While all of this seems like a rather gentlemanly way of seeing who gets the girl — and perhaps even, from a human perspective, a curiously feminist one, given how much power of choice the females have in the process — it’s not all courting, bowing and showmanship says Suitor. The displays are all about dominance, with subordinate males, who are usually smaller and younger specimens, expected to give the top ones a wide berth and submit when approached. If the interaction doesn’t go the way the dominant birds want things can get violent, with the males clawing and slashing at each other with their talons, like a cock fight.

“If the (subordinate) doesn’t respond the way the (dominant bird) thinks it should, they will go into full-on attack mode,” says Suitor. “They can badly injure or even kill each other.”

After the breeding season, the lek disperses and females go off to nest alone, without any help from the males. Eggs usually hatch in the first week of June, weather depending, says Suitor.

Females are smaller and plainer than males, with a simple brown and black plumage pattern that looks a bit like the coloration of a tabby cat. This pattern allows them to be extremely well camouflaged in their environment and protects them from predators, such as foxes. Females are actually so stealthy that they’re hard to spot even during the breeding season, when they’re all gathered together.

“Often, you have no idea the females are even on the lek,” says Suitor.

The females are so good at hiding, says Suitor, that the only reason they have been able to study them in any depth at all is with the use of radio transmitters, which allow researchers to pinpoint and track their location during nesting season.

“The females just plain disappear,” he says. “They’re an extremely cryptic bird…. You could almost step on top of them and not even know they’re there.”
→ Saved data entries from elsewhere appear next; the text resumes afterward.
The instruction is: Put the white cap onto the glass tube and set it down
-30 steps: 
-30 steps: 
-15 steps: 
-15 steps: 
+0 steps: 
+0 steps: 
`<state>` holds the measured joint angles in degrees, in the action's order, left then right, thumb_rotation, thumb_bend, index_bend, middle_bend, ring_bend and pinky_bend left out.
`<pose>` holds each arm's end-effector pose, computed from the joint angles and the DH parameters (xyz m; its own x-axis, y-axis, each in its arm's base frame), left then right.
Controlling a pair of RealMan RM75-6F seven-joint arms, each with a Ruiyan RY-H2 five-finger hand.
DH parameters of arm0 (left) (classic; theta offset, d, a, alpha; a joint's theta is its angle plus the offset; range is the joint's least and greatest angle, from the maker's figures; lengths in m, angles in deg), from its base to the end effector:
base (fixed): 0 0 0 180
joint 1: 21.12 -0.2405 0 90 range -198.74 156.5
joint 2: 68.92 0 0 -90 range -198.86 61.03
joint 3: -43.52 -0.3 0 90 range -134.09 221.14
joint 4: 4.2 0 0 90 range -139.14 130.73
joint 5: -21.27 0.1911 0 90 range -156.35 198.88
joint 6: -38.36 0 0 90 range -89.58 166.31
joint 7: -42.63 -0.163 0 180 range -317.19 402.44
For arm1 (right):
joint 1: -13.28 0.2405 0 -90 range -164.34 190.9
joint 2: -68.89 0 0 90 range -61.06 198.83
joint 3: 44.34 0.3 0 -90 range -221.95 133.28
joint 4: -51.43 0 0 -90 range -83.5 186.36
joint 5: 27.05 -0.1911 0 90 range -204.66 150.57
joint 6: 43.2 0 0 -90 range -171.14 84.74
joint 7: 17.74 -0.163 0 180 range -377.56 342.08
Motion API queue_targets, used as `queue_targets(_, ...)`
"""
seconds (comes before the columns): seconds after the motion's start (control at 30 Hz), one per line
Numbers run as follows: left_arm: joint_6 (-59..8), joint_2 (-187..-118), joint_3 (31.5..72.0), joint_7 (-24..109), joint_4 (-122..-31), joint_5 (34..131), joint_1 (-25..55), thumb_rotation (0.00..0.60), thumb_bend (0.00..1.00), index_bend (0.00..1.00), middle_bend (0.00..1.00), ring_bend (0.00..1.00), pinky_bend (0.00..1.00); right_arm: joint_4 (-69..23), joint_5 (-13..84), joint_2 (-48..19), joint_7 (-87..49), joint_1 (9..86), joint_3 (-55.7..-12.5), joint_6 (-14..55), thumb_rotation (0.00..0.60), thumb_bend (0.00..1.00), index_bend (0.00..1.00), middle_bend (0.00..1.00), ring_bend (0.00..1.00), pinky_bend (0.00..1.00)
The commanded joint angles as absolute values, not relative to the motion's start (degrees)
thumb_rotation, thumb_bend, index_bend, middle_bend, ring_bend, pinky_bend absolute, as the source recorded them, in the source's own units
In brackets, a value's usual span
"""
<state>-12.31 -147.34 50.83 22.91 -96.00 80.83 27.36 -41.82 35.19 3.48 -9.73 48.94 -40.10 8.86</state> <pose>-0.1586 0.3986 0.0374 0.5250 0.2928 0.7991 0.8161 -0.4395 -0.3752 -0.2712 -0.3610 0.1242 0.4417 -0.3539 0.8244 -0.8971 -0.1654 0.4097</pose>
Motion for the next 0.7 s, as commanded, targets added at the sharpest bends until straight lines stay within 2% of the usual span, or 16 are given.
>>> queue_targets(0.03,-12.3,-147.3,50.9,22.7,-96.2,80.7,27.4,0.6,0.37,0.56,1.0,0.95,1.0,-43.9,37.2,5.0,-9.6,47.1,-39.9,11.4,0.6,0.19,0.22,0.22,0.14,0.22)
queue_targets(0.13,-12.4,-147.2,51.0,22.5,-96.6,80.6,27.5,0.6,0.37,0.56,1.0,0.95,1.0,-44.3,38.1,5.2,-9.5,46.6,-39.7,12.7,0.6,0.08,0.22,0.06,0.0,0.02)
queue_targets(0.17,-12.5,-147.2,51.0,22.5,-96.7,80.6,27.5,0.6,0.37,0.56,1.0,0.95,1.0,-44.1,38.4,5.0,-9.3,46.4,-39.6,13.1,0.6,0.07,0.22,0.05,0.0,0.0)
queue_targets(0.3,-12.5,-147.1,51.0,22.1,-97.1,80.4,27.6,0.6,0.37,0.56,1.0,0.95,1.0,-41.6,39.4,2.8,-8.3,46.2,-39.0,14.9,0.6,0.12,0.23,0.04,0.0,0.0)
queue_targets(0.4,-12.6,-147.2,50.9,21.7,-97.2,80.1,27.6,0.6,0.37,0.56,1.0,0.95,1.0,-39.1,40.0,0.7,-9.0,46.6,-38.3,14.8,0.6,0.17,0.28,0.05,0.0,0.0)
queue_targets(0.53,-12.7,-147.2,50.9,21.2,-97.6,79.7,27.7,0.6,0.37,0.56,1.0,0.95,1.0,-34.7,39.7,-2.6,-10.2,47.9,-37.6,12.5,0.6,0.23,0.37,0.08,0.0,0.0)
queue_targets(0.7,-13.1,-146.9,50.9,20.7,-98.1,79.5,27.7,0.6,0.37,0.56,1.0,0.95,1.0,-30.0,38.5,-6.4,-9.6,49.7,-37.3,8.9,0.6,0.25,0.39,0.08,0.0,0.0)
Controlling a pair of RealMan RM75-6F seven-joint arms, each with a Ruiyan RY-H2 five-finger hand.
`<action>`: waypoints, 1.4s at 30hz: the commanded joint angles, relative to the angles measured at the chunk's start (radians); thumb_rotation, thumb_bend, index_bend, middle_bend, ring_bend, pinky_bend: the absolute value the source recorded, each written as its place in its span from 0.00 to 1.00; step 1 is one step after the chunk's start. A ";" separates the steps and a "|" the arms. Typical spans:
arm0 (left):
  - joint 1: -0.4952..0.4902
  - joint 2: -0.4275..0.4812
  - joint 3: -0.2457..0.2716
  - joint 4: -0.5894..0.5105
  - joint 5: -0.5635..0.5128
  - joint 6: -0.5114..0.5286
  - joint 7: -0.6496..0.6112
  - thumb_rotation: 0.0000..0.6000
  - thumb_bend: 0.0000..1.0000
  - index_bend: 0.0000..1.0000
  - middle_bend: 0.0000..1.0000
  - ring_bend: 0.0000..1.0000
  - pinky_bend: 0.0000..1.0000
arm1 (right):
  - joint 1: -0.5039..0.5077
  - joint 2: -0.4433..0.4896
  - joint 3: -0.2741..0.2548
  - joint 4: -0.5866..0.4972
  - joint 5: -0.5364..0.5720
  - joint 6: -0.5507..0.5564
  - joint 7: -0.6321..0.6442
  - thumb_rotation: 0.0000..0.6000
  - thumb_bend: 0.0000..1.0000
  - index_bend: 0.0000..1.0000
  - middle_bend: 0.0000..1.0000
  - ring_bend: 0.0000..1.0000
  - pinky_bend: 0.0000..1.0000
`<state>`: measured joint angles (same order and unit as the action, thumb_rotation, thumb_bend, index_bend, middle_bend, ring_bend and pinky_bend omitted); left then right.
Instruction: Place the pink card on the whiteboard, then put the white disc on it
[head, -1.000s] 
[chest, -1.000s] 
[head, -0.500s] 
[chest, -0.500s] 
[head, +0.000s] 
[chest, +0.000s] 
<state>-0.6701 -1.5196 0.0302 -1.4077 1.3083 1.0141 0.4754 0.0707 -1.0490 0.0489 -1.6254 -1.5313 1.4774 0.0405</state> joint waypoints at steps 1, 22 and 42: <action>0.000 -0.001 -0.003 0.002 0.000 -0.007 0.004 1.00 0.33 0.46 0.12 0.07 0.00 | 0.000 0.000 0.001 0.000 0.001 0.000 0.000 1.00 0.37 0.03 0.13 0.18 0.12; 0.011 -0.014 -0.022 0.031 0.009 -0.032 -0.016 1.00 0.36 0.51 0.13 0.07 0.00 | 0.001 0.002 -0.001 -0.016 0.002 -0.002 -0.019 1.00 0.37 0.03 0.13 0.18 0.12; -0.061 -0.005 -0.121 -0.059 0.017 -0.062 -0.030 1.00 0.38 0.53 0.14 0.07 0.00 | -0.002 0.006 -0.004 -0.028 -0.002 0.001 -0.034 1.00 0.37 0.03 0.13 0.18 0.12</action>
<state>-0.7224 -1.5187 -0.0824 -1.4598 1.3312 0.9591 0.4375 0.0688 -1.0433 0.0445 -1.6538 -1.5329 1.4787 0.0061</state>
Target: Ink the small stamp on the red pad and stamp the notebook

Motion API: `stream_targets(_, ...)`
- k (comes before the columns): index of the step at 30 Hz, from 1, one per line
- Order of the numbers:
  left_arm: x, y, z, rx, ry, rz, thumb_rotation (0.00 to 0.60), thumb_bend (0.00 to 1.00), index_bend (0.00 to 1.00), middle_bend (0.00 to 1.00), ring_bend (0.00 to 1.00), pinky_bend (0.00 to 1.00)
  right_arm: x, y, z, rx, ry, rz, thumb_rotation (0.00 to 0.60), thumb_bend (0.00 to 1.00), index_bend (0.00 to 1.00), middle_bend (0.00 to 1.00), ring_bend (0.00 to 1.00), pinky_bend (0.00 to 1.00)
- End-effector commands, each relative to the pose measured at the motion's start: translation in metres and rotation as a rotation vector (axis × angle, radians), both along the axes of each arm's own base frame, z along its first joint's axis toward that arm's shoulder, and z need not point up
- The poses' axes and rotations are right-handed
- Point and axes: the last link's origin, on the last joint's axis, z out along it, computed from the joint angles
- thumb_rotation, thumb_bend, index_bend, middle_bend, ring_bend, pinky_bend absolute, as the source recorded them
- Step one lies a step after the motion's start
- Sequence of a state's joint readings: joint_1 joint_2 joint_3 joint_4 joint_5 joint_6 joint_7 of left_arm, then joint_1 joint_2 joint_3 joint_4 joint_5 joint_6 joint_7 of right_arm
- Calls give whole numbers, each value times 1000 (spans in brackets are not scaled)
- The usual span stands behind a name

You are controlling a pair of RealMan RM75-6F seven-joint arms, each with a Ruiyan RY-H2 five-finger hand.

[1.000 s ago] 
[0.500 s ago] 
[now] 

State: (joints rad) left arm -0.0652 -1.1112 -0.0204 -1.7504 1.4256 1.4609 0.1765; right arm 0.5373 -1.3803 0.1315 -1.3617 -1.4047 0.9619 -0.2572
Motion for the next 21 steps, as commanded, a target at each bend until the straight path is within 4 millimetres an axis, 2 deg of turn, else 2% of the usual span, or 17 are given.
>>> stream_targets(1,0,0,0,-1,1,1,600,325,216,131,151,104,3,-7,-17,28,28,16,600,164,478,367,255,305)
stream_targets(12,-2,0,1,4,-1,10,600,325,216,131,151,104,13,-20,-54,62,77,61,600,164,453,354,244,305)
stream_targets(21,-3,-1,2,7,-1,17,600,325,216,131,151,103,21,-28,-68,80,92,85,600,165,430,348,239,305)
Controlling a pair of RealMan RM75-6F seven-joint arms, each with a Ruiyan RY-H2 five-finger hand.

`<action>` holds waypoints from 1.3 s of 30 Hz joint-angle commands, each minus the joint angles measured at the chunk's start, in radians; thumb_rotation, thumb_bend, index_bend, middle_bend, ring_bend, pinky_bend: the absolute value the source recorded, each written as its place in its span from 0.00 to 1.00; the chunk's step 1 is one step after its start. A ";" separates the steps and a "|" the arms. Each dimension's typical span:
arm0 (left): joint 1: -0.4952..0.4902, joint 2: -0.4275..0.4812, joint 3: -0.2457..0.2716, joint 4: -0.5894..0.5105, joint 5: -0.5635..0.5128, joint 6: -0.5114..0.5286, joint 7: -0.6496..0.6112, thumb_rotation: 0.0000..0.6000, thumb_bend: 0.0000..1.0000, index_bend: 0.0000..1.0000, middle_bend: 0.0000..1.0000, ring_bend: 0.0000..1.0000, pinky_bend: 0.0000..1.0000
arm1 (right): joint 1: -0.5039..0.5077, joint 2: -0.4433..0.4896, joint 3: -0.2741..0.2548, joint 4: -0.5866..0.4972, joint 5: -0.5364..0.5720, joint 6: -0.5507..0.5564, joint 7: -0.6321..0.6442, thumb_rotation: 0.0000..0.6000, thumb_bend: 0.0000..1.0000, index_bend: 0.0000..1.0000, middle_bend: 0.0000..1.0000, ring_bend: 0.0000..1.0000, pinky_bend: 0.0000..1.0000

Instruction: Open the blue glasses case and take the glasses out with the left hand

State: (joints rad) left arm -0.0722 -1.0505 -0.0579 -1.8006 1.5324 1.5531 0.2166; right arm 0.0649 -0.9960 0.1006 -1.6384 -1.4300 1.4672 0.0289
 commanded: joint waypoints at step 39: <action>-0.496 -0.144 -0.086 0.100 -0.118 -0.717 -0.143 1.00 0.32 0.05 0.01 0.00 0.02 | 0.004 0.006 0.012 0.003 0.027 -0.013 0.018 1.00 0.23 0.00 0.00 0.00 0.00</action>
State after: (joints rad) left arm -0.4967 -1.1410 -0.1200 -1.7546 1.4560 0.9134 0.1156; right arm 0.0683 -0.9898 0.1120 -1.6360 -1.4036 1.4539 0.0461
During the spring, the grouse are largely carnivorous, dining on insects. After the eggs have hatched and the nestlings are grown, that diet switches over to a more omnivorous one that includes berries and seeds. The hatchlings grow quickly, and by late summer the chicks join up with other young birds, forming new broods. By fall, the birds are fully grown and ready to spend the winter among the willows in the subalpine, where they gather in groups of 100 of more. All in all, most of these birds will spend most of their life within three to four kilometres of the lek site they were conceived at, says Suitor.

While the sharp-tailed grouse is not a threatened species, understanding the Yukon population is especially important, Suitor says, because the species inhabits such a distinct territory in the North, with populations relatively isolated from each other. Populations in some areas of British Columbia are on the decline, largely due to habitat loss and human intrusion.

Short-tail populations in the Yukon tend to cycle up and down naturally, says Suitor, just as hare and lynx populations do, but it’s important to keep studying them to understand these cycles. There’s still a lot about sharp-tail behaviour to learn, Suitor says, with large gaps in our understanding of this less-common northern species.

“Sharp-tailed grouse inhabit a very unique biological niche,” says Suitor. “That’s what makes them so cool.”

“We’re still building our knowledge.”